JuliaCon 2020 (times are in UTC)

StatsModels.jl: Mistakes were made/A `@formula` for success
07-30, 18:00–18:30 (UTC), Green Track

What happens when you re-implement a critical piece of the data science
ecosystem from what was essentially an R clone to take full advantage of the
Julia language? You learn a lot about flexibility, composability, and
performance.


Transforming tabular, heterogeneous data into numerical arrays is a critical
first step in many data analysis pipelines. StatsModels.jl provides
functionality for this through the @formula macro.

The earliest implementations of @formula in Julia were based on R, which has a
very different model for metaprogramming and composition across packages. Over
the last two years, we re-implemented the @formula from the ground up in a
more Julian fashion, trying to strike a balance between maintaining a
continuous, familiar experience for front-end users while also taking advantage
of Julia's many features to create a hackable, flexible, modular, and extensible
platform that other packages can build on.

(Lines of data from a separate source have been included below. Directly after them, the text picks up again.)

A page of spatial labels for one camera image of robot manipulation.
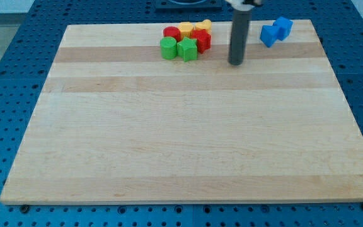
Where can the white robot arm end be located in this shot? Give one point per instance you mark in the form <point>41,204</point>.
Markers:
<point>245,5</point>

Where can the green star block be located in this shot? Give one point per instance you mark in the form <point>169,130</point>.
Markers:
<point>187,49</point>

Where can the red star block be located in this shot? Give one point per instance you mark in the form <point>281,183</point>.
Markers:
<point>203,40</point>

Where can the wooden board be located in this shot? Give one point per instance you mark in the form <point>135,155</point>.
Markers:
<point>116,123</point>

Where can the green cylinder block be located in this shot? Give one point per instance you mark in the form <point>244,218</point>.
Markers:
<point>168,47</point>

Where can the red cylinder block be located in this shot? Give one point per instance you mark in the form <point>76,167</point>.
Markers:
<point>172,31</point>

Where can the yellow hexagon block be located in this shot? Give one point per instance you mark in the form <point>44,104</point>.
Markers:
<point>185,29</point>

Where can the yellow heart block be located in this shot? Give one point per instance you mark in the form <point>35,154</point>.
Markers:
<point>204,25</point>

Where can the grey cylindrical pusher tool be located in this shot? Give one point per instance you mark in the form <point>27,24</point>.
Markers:
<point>238,38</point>

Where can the blue triangular block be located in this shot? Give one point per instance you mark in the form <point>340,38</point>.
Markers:
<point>269,35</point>

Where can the blue cube block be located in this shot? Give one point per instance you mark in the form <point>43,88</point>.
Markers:
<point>283,26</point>

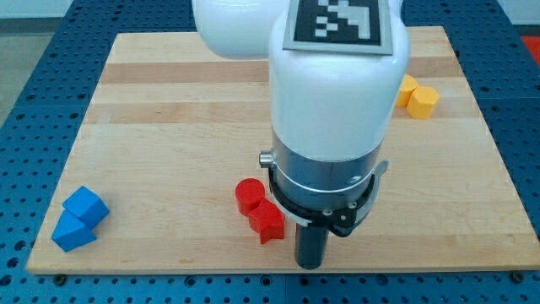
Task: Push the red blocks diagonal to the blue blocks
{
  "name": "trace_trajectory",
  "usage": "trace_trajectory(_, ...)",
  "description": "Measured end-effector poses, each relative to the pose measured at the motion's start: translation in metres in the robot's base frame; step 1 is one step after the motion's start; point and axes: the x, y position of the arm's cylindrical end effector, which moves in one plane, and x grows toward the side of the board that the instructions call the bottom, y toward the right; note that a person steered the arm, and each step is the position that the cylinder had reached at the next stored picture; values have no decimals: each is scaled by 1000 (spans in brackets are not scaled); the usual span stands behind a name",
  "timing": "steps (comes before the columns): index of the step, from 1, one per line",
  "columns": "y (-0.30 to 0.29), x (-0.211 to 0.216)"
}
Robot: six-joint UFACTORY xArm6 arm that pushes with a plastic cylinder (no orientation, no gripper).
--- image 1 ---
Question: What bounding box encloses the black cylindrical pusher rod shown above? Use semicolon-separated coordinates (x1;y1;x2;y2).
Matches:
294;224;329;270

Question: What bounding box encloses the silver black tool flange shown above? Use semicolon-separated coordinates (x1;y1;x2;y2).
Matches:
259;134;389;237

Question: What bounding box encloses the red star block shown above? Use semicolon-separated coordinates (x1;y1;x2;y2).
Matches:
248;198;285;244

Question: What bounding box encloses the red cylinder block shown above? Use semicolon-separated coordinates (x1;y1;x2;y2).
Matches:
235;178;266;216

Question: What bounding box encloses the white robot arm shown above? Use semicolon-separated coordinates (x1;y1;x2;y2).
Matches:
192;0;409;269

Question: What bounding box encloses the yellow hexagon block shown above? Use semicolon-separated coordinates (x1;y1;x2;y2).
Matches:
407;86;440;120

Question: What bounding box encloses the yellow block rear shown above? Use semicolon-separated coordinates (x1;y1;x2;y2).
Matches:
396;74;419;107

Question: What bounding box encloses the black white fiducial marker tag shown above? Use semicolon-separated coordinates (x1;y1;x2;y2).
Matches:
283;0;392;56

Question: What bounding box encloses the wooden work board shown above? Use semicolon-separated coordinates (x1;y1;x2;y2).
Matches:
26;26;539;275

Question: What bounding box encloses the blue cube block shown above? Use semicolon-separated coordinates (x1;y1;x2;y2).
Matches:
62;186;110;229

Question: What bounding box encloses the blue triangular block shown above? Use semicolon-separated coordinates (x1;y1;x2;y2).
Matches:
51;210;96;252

In this talk, I'll show you how the current implementation achieves these goals,
but more importantly what we learned in the process of rewriting this critical
piece of data science infrastructure. I'll pay special attention to mistakes we
made in initial development, lessons we learned from those mistakes about how to
make a flexible, composable package, and issues for current and future
development. You'll learn how StatsModels.jl takes advantage of multiple
dispatch to allow other packages to hook into and extend the @formula system
while still playing nicely together.

Like many before and after him, Dave started hacking on Julia to procrastinate finishing his dissertation. Despite his best efforts he finished his PhD in Brain and Cognitive Sciences in 2016. In his day job as an Assistant Professor of Psychology at Rutgers New Brunswick, he works on understanding how people understand spoken language with such apparent ease, combining behavioral, computational, and neural approaches. Otherwise he's committed to promoting open, reproducible science, and designing tools that empower researchers and lower the barrier to entry for data analysis and statistics.